Reputation: 3832
I am looking to apply a function to each row of a numpy array. If this function evaluates to True I will keep the row, otherwise I will discard it. For example, my function might be:
def f(row):
if sum(row)>10: return True
else: return False
I was wondering if there was something similar to:
np.apply_over_axes()
which applies a function to each row of a numpy array and returns the result. I was hoping for something like:
np.filter_over_axes()
which would apply a function to each row of a numpy array and only return rows for which the function returned True. Is there anything like this? Or should I just use a for loop?
Upvotes: 41
Views: 63483
Reputation: 23509
As @Roger Fan mentioned, applying a function row-wise should really be done in a vectorized fashion on the entire array. The canonical way to filter is to construct a boolean mask and apply it on the array. That said, if it happens that the function is so complex that vectorization is not possible, it's better/faster to convert the array into a Python list (especially if it uses Python functions such as sum()

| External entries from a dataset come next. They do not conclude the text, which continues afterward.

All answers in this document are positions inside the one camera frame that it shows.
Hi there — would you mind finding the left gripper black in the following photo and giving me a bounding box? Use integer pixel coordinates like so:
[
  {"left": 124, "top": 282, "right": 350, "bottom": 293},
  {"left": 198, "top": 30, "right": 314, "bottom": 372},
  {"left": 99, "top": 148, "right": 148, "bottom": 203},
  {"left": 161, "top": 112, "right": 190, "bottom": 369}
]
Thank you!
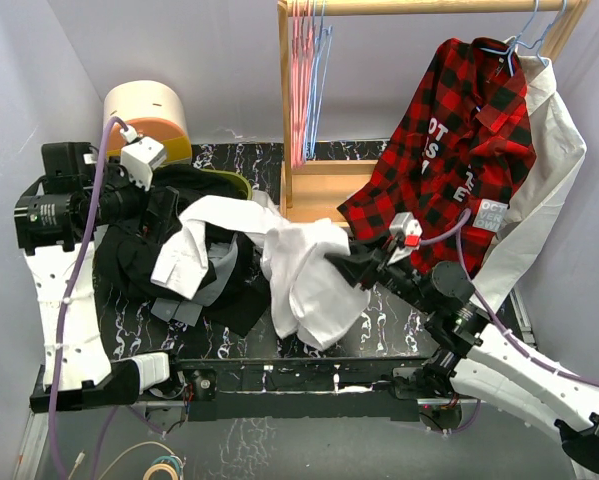
[{"left": 85, "top": 157, "right": 181, "bottom": 244}]

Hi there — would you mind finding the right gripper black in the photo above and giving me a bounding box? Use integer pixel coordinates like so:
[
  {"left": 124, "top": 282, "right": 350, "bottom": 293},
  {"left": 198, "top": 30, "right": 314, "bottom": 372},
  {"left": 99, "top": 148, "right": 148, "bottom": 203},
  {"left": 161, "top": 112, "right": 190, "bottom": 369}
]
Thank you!
[{"left": 324, "top": 231, "right": 437, "bottom": 316}]

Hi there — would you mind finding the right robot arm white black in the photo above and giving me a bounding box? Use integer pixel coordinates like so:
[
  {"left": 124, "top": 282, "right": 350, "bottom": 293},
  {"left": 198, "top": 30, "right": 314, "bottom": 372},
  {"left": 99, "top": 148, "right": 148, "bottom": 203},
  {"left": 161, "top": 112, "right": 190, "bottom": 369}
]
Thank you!
[{"left": 326, "top": 249, "right": 599, "bottom": 475}]

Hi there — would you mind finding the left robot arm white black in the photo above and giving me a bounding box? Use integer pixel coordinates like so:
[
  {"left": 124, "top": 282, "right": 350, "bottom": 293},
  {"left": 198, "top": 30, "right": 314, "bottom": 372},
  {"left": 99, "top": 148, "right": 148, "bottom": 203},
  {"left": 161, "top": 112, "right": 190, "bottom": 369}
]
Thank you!
[{"left": 14, "top": 138, "right": 186, "bottom": 413}]

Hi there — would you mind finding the red black plaid shirt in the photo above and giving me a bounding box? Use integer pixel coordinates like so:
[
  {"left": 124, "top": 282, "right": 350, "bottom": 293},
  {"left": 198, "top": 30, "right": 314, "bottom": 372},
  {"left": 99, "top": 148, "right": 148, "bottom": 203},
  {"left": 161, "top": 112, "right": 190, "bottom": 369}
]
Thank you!
[{"left": 337, "top": 38, "right": 536, "bottom": 276}]

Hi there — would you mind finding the cream white hanging shirt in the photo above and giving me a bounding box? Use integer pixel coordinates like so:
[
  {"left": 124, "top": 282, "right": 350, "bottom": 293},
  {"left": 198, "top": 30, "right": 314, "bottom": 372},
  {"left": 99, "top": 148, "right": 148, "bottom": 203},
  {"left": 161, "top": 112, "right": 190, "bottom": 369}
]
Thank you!
[{"left": 473, "top": 56, "right": 587, "bottom": 310}]

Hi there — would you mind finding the blue hanger holding shirts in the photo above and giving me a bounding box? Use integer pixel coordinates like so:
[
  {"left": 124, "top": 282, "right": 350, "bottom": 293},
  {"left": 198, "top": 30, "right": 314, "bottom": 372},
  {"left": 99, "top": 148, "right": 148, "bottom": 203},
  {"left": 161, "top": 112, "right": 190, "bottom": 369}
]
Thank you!
[{"left": 478, "top": 0, "right": 570, "bottom": 76}]

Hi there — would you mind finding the black garment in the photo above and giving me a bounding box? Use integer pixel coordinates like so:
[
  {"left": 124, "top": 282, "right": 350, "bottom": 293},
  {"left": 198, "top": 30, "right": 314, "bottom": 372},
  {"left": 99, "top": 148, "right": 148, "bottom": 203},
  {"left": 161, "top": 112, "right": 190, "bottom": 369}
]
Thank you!
[{"left": 95, "top": 164, "right": 270, "bottom": 336}]

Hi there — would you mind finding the grey garment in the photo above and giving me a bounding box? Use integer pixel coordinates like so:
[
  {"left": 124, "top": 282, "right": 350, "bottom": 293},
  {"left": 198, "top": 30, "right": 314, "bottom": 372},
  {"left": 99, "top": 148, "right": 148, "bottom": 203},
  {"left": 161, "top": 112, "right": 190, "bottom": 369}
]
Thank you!
[{"left": 151, "top": 240, "right": 238, "bottom": 326}]

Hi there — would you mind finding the olive green basket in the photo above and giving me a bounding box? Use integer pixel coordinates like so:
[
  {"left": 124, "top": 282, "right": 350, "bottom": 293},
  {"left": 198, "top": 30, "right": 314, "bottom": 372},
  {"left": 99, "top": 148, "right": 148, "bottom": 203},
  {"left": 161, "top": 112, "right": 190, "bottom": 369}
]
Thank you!
[{"left": 202, "top": 168, "right": 253, "bottom": 200}]

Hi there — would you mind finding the wooden clothes rack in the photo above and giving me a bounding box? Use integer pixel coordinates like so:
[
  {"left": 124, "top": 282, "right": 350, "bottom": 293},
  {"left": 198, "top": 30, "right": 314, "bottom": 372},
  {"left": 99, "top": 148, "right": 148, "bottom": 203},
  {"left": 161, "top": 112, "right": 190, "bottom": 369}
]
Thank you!
[{"left": 277, "top": 1, "right": 589, "bottom": 227}]

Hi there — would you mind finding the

) and apply the function on it.
msk = arr.sum(axis=1)>10 # best way to create a boolean mask
msk = [f(row) for row in arr.tolist()] # second best way
# ^^^^^^^^ <---- convert to list
filtered_arr = arr[msk] # filtered via boolean indexing
As you can see from the timeit test below, looping over a list (arr.tolist()
) is much faster than looping over a numpy array (arr
), partly because Python's sum()
and not np.sum()
is called in the function f()
. That said, the vectorized method is much faster than both.
def f(row):
if sum(row)>10: return True
else: return False
arr = np.random.rand(10000, 200)
%timeit arr[[f(row) for row in arr]]
# 260 ms ± 14 ms per loop (mean ± std. dev. of 7 runs, 10 loops each)
%timeit arr[[f(row) for row in arr.tolist()]]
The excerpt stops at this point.